- Graphic: JANNA SCHNEIDER/COALITION OF IMMOKALEE WORKERS

By LAUREN KARCHMER and AUDREY SASSON
On April 9, the Coalition of Immokalee Workers (CIW) won a huge victory when McDonald’s agreed to the demands of the tomato pickers.
Now McDonald’s will pay a penny more per pound of tomatoes each farmworker picks and develop rules to keep workers safe in the fields.
The CIW is a group of farmworkers living in southwest Florida. They are from Mexico, Haiti, Guatemala and other countries. They pick tomatoes for big companies like McDonald’s but get paid very little. Farmworkers are paid 40 cents per bucket of tomatoes they fill.

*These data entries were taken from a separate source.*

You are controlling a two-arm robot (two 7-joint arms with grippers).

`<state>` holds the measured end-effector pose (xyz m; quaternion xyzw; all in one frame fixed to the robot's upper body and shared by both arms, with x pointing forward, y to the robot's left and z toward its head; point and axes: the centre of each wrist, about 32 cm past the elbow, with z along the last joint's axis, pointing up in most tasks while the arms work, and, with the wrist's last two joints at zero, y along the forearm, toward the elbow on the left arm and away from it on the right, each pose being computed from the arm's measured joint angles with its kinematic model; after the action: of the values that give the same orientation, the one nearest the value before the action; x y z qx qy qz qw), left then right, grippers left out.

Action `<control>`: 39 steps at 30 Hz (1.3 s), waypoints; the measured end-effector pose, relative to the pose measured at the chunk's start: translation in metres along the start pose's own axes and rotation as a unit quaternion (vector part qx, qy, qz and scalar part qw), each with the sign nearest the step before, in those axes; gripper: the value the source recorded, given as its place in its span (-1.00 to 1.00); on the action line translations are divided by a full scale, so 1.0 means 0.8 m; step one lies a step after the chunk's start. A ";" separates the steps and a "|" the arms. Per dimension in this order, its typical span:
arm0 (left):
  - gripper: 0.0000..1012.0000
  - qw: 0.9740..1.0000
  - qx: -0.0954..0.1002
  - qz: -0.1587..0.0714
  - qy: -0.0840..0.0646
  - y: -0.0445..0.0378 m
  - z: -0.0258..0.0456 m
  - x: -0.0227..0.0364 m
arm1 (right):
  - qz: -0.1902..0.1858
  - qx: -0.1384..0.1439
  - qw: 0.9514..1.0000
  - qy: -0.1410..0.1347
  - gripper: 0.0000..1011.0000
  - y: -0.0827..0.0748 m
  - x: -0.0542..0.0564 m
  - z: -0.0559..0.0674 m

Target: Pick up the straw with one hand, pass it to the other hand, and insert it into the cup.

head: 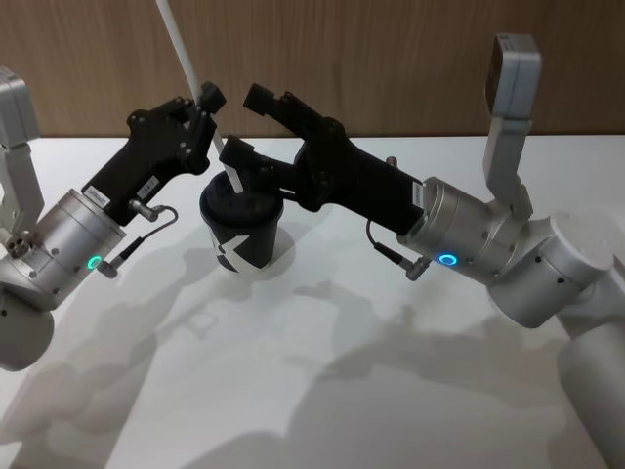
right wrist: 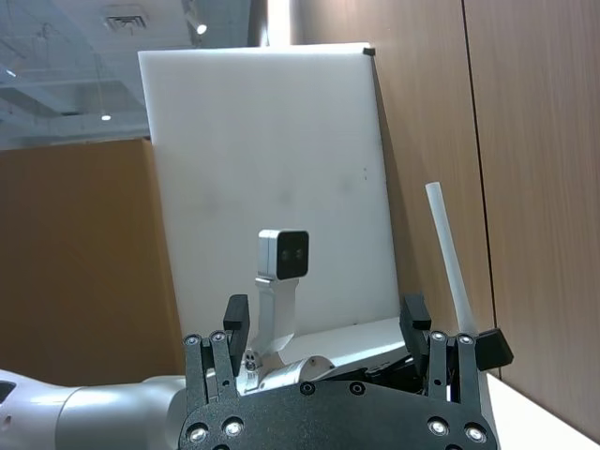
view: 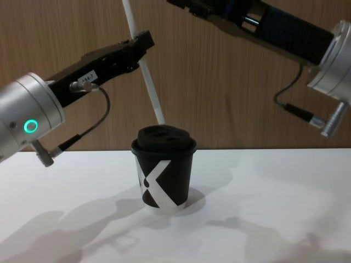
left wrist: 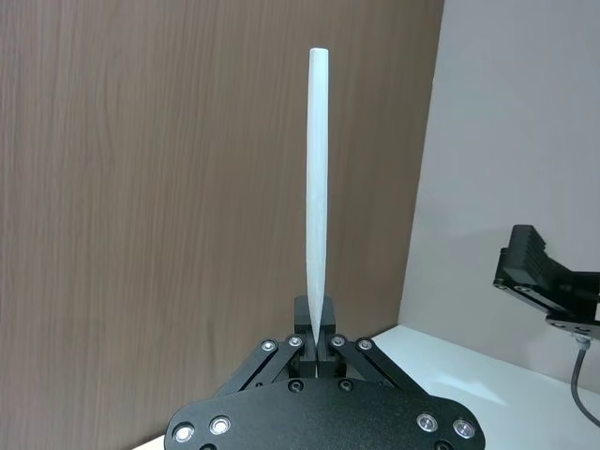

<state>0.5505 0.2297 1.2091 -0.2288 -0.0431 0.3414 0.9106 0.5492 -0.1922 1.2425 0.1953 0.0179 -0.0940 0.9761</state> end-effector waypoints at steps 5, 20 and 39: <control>-0.99 1.000 0.002 0.001 0.002 -0.002 -0.0035 0.0017 | 0.000 0.000 1.000 0.000 0.98 0.000 0.000 0.000; -0.99 1.000 0.010 -0.005 0.008 -0.012 -0.0122 0.0036 | 0.000 0.000 1.000 0.000 0.98 0.000 0.000 0.000; -0.99 0.999 0.032 -0.012 0.000 -0.020 -0.0198 0.0043 | 0.000 0.000 1.000 0.000 0.98 0.000 0.000 0.000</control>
<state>0.5663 0.2153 1.2017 -0.1986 -0.0350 0.3314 0.9217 0.5492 -0.1922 1.2425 0.1953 0.0179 -0.0940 0.9761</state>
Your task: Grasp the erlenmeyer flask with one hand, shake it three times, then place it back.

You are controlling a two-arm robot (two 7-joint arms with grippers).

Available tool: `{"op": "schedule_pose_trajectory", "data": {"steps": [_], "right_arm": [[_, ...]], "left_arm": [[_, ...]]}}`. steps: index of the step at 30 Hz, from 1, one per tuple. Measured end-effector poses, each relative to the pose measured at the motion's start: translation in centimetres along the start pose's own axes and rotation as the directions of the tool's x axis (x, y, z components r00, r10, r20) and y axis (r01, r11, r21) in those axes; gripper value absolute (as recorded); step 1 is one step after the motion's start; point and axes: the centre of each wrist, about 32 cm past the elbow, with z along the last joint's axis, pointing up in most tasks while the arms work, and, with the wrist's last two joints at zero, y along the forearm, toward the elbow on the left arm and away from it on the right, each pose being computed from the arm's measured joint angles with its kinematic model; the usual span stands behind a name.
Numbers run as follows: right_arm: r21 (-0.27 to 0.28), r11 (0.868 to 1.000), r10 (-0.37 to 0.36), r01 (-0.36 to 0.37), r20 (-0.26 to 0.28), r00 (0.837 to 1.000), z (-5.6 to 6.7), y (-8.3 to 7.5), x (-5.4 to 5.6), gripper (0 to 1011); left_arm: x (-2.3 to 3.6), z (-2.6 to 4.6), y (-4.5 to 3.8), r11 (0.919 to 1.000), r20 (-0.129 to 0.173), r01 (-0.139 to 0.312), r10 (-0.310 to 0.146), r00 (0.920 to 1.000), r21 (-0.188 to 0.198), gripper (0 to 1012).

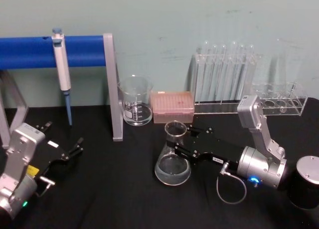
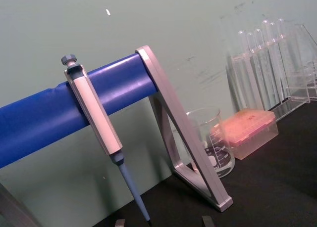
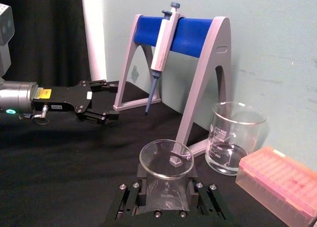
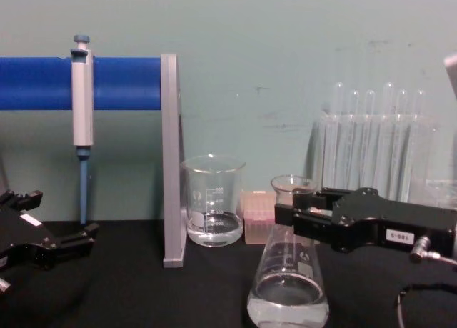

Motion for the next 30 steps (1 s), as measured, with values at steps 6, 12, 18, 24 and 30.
{"op": "schedule_pose_trajectory", "data": {"steps": [6,12,18,24,30], "right_arm": [[-0.004,1.0,0.006,-0.006,-0.006,1.0,-0.09,0.11,0.11,453],[-0.01,1.0,0.01,-0.01,-0.01,1.0,-0.15,0.24,0.24,452],[-0.018,1.0,0.013,-0.013,-0.013,1.0,-0.2,0.35,0.33,453],[-0.029,0.999,0.017,-0.018,-0.013,1.0,-0.24,0.48,0.39,453],[-0.042,0.999,0.02,-0.02,-0.014,1.0,-0.28,0.58,0.47,453]], "left_arm": [[0.0,0.0,0.0,1.0,0.0,0.0,0.0,1.0,0.0,1001],[0.0,0.0,0.0,1.0,0.0,0.0,0.0,1.0,0.0,1001],[0.0,0.0,0.0,1.0,0.0,0.0,0.0,1.0,0.0,1001],[0.0,0.0,0.0,1.0,0.0,0.0,0.0,1.0,0.0,1001],[0.0,0.0,0.0,1.0,0.0,0.0,0.0,1.0,0.0,1001]]}}
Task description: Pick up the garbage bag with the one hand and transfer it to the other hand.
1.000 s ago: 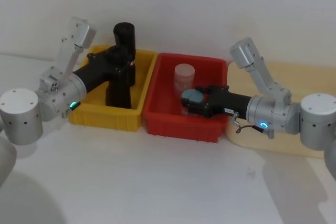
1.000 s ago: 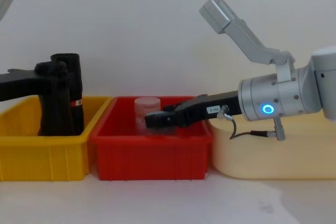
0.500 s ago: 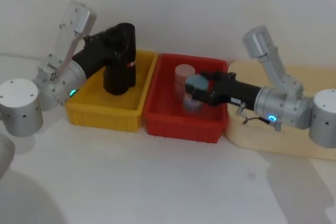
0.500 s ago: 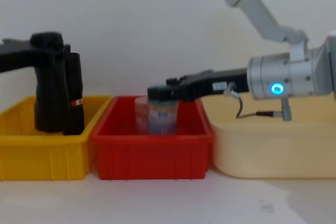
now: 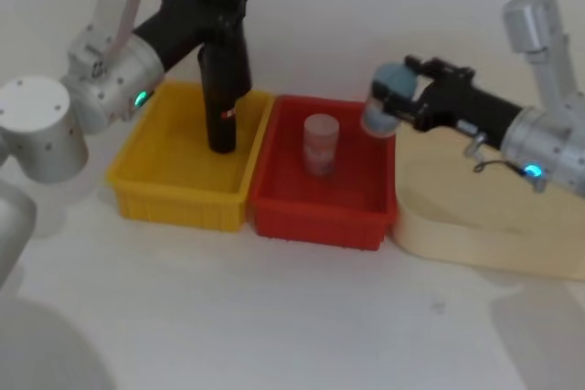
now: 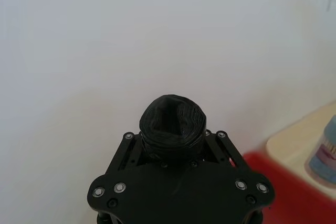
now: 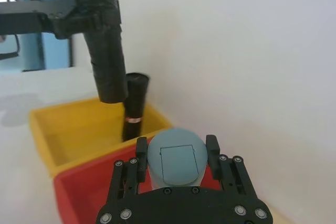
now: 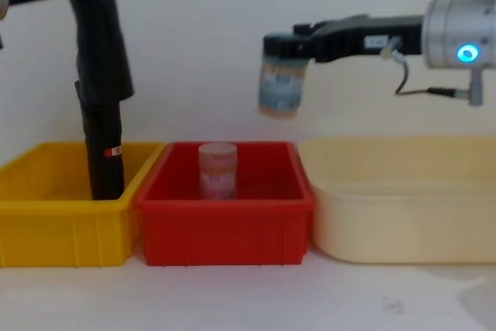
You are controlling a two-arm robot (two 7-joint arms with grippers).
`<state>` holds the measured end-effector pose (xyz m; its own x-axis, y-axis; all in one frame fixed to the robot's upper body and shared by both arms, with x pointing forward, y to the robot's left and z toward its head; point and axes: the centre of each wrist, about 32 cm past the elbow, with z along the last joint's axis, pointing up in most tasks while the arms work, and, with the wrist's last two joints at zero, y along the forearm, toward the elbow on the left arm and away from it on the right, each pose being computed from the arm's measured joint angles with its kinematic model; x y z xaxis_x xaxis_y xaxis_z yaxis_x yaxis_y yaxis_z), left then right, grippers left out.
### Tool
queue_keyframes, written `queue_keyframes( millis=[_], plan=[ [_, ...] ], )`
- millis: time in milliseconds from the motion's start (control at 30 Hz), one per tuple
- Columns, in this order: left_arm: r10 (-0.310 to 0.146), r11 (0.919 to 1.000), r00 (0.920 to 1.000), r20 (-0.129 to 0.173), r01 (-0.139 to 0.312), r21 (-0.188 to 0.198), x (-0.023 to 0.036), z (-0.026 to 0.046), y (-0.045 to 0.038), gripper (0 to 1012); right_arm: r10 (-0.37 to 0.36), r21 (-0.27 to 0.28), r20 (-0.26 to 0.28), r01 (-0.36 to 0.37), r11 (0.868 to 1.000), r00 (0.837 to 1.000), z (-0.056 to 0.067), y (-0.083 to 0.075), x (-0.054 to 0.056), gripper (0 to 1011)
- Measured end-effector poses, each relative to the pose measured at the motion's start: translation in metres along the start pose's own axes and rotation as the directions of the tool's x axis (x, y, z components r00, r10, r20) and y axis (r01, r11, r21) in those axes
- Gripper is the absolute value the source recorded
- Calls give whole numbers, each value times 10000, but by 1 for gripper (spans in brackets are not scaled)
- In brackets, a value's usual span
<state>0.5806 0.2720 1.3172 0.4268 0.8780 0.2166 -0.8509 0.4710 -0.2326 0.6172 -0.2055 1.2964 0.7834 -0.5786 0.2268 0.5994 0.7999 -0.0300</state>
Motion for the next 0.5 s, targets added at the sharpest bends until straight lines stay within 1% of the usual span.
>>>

They have to pick more than two tons of tomatoes everyday just to make enough to survive.
It’s a small amount of money for a big corporation like McDonald’s — which last year earned almost 7 billion dollars in profits — but just a penny more per pound of tomatoes nearly doubles the amount farmworkers earn each year.
“Today, with McDonald’s,” said Lucas Benitez of the CIW, “we have taken another major step toward a world where… farmworkers can enjoy a fair wage and humane working conditions in exchange for the hard and essential work we do every day.”
On April 13th, thousands of people traveled to the McDonald’s headquarters in Chicago to celebrate the victory with the CIW. Young people have been important in the effort to encourage McDonald’s to treat workers fairly. Said Gerardo Reyes-Chavez of the CIW, “We know that students have a lot of power because they are the main target of McDonald’s.”